Das Land Hessen wollte von einem verurteilten Geschäftsmann fast sechs Millionen Euro zurück – doch das Frankfurter Gericht hat die Klage abgewiesen.

Stell dir vor, jemand in einer wichtigen Position nutzt seinen Job heimlich für eigene Geschäfte aus. Genau das ist in Frankfurt passiert: Ein Oberstaatsanwalt, der eigentlich Korruption im Gesundheitswesen bekämpfen sollte, hat selbst in die eigene Tasche gewirtschaftet. Er vergab Aufträge für Gutachten an eine Firma, an der er selbst beteiligt war – ohne dass jemand davon wusste. Dafür wurde er 2023 zu sechs Jahren Gefängnis verurteilt.
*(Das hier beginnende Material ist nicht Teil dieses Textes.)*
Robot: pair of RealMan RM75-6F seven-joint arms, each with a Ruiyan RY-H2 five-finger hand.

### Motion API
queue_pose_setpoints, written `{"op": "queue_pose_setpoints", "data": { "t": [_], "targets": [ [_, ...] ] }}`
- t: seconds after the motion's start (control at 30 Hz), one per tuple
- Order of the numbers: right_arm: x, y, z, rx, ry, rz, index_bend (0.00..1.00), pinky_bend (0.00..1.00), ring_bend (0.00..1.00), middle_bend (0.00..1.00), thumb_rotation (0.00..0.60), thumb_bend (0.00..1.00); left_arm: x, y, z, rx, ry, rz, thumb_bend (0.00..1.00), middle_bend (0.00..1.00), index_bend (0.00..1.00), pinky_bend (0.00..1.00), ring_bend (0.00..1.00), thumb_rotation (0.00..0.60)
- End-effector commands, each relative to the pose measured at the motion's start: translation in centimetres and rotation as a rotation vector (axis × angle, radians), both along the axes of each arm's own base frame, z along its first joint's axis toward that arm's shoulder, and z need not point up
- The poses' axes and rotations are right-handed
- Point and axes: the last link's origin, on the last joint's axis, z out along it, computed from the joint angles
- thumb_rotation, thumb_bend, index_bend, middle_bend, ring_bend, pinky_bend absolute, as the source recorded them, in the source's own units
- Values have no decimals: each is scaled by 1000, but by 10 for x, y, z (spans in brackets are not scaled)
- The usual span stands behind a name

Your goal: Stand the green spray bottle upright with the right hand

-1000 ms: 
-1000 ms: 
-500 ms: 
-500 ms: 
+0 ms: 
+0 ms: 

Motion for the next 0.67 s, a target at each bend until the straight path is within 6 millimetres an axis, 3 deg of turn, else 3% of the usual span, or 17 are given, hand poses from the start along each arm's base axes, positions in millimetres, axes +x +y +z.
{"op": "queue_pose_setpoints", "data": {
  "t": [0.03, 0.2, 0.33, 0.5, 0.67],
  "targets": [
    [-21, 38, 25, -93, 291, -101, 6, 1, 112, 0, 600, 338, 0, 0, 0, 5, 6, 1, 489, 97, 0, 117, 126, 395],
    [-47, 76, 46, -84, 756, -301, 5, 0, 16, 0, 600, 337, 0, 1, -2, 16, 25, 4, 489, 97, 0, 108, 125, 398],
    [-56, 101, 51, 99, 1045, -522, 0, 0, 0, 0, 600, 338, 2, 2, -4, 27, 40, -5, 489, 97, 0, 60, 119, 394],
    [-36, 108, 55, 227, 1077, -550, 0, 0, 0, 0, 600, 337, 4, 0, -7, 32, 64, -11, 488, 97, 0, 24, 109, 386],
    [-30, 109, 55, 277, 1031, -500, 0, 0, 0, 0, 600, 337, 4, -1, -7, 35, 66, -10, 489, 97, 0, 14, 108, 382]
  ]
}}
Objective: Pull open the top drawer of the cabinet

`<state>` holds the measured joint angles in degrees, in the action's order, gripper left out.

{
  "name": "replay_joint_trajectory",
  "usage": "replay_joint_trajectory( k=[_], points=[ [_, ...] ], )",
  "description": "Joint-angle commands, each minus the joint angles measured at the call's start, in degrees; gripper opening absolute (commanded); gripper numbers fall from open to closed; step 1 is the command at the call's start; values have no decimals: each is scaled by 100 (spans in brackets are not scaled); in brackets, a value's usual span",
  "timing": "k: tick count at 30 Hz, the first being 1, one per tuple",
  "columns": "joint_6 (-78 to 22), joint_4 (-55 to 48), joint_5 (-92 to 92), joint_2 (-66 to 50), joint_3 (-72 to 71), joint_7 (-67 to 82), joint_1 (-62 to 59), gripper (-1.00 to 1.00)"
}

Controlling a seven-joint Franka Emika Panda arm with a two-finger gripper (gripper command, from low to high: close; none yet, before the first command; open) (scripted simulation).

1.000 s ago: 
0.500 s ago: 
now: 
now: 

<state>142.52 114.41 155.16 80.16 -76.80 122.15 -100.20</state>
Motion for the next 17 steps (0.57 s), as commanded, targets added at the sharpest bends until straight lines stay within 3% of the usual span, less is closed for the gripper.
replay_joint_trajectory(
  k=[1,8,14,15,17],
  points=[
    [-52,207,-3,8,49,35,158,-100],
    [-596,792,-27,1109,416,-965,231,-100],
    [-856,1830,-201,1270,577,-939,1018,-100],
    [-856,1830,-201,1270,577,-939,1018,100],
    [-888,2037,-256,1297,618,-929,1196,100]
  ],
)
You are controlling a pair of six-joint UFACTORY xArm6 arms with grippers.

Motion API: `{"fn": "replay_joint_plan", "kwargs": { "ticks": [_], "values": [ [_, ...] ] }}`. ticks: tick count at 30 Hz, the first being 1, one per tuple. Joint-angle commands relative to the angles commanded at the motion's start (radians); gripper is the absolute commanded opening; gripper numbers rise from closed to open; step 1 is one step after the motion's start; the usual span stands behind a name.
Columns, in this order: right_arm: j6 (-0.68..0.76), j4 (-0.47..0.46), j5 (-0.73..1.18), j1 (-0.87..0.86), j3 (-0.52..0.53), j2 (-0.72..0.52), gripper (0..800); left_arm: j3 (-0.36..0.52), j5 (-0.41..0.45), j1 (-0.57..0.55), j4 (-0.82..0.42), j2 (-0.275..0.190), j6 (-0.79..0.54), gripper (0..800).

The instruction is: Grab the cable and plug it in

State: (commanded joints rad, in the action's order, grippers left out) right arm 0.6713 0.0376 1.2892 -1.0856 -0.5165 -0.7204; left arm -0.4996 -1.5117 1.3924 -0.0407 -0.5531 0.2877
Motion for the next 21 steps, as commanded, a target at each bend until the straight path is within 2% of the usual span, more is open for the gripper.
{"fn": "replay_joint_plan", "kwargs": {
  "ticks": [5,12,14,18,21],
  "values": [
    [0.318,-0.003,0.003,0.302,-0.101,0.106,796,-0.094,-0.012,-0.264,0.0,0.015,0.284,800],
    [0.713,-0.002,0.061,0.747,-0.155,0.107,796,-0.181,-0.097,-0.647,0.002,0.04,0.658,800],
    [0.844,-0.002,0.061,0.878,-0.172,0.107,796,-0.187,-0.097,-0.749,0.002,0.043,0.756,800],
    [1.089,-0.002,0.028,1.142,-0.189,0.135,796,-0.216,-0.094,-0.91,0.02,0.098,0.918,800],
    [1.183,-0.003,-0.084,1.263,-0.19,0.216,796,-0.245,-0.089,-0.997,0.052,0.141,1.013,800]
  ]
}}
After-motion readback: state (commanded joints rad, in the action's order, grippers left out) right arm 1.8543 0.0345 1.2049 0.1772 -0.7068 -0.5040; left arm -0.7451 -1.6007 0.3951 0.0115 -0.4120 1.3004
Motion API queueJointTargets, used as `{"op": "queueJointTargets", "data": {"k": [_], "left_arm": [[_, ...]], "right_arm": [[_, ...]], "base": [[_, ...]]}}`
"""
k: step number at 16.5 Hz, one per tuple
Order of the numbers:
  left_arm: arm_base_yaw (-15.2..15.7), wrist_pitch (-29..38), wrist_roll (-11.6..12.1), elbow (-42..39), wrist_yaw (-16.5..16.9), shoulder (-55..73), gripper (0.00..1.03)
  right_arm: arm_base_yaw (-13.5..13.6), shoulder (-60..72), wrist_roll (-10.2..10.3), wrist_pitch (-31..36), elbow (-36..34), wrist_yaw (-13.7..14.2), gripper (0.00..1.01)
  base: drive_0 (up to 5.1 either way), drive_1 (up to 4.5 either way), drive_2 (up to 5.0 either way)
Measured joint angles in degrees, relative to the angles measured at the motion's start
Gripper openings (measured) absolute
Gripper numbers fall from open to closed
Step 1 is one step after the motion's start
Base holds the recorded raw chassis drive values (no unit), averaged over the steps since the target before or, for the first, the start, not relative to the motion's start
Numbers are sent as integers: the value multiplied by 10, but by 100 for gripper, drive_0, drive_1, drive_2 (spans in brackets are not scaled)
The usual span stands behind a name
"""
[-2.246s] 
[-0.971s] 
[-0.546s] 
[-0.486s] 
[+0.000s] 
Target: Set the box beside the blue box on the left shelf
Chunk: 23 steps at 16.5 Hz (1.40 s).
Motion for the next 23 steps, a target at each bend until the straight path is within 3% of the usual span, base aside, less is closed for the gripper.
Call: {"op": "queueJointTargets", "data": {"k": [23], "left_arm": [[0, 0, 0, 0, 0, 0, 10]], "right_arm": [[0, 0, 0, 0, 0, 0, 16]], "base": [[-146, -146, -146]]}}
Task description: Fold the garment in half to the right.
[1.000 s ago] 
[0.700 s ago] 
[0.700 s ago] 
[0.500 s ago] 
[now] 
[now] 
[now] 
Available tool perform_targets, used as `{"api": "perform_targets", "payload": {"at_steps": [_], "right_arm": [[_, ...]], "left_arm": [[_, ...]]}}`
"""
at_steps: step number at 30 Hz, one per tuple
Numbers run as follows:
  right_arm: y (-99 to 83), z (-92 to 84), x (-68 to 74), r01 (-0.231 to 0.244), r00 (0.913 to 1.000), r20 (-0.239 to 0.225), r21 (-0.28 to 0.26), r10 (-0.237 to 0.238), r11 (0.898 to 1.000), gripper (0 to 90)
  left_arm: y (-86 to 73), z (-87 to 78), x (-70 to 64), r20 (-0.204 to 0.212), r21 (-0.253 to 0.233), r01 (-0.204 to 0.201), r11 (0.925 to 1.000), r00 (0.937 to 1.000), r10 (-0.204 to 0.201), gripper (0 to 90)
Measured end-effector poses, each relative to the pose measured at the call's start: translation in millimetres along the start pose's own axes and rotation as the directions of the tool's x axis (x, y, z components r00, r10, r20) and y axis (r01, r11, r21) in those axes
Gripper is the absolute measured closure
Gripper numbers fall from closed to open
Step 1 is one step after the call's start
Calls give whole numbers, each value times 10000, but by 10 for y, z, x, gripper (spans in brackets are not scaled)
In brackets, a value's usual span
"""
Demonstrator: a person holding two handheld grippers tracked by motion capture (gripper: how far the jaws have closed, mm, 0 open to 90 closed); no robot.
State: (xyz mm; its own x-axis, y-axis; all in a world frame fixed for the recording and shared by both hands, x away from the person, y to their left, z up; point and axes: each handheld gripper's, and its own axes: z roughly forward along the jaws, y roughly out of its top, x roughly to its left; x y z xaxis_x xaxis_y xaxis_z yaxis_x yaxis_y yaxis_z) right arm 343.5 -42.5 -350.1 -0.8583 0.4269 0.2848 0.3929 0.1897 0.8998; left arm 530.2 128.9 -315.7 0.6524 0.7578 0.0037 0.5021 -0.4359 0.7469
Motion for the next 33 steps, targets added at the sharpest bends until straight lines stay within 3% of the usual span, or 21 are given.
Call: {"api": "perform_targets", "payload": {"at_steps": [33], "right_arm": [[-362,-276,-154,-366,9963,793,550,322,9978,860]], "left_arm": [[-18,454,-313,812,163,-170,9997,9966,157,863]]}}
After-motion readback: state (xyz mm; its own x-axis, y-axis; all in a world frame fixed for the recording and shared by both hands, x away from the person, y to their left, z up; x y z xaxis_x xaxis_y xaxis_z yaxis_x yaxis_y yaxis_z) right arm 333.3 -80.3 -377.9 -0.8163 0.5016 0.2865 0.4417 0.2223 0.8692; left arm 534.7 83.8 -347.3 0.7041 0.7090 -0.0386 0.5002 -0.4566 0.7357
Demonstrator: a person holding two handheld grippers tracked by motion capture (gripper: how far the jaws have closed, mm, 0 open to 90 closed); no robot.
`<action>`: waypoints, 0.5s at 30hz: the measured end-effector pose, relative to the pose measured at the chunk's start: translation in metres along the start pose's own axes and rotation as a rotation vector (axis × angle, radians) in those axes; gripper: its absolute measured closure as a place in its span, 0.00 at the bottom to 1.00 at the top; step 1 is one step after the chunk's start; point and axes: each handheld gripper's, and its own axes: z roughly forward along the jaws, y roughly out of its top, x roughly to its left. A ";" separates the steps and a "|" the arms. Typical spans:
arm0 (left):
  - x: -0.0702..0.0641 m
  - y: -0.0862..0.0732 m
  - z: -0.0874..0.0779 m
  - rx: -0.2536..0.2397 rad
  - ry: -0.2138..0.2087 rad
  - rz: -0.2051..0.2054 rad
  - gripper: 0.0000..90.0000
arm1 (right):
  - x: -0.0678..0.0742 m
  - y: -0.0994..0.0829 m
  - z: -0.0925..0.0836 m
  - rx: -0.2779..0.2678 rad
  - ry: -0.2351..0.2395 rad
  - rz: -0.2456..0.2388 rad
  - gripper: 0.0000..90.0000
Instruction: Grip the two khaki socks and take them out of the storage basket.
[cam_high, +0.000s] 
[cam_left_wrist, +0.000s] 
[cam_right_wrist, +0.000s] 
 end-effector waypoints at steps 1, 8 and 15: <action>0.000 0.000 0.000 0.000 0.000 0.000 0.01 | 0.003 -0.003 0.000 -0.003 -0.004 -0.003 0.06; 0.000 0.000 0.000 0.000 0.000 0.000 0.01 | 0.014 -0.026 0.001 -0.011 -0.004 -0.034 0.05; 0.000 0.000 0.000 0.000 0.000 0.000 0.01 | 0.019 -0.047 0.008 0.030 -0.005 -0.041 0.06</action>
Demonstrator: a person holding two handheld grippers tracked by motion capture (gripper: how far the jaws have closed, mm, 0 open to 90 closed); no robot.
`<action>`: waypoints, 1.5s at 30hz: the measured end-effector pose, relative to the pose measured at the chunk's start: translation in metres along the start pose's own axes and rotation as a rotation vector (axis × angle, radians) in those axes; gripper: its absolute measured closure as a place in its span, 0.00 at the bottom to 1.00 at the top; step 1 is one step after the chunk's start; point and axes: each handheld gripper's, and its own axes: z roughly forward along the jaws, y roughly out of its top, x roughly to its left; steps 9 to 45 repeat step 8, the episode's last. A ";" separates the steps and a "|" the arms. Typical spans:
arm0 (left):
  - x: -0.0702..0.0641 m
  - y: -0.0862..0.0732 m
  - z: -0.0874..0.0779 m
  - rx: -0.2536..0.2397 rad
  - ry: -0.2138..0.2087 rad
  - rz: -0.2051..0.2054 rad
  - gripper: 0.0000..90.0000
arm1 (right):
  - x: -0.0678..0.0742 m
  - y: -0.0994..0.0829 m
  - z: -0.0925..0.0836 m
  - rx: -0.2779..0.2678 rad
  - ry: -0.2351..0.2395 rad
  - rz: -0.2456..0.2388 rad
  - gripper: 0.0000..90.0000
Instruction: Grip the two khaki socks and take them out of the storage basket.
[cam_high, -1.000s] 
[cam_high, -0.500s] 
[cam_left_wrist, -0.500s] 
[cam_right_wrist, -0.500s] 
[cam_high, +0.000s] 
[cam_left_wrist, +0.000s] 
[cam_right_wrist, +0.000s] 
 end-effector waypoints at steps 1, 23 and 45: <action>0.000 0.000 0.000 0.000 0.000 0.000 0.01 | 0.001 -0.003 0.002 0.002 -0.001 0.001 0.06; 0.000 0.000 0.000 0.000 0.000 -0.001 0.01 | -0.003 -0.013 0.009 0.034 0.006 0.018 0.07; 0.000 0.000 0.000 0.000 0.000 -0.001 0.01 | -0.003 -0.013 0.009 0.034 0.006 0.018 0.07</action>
Das Land Hessen wollte danach von einem beteiligten Geschäftsmann rund 5,7 Millionen Euro zurückhaben – so viel hatten die Gutachten gekostet. Doch das Gericht entschied: Das Geld muss nicht zurückgezahlt werden. Der Grund: Die Gutachten wurden ja tatsächlich in den Verfahren genutzt, ein finanzieller Schaden für das Land ist nicht klar erkennbar. Außerdem schützt das Gesetz gegen Bestechung vor allem das Vertrauen der Menschen in den Staat – nicht direkt den Geldbeutel des Staates.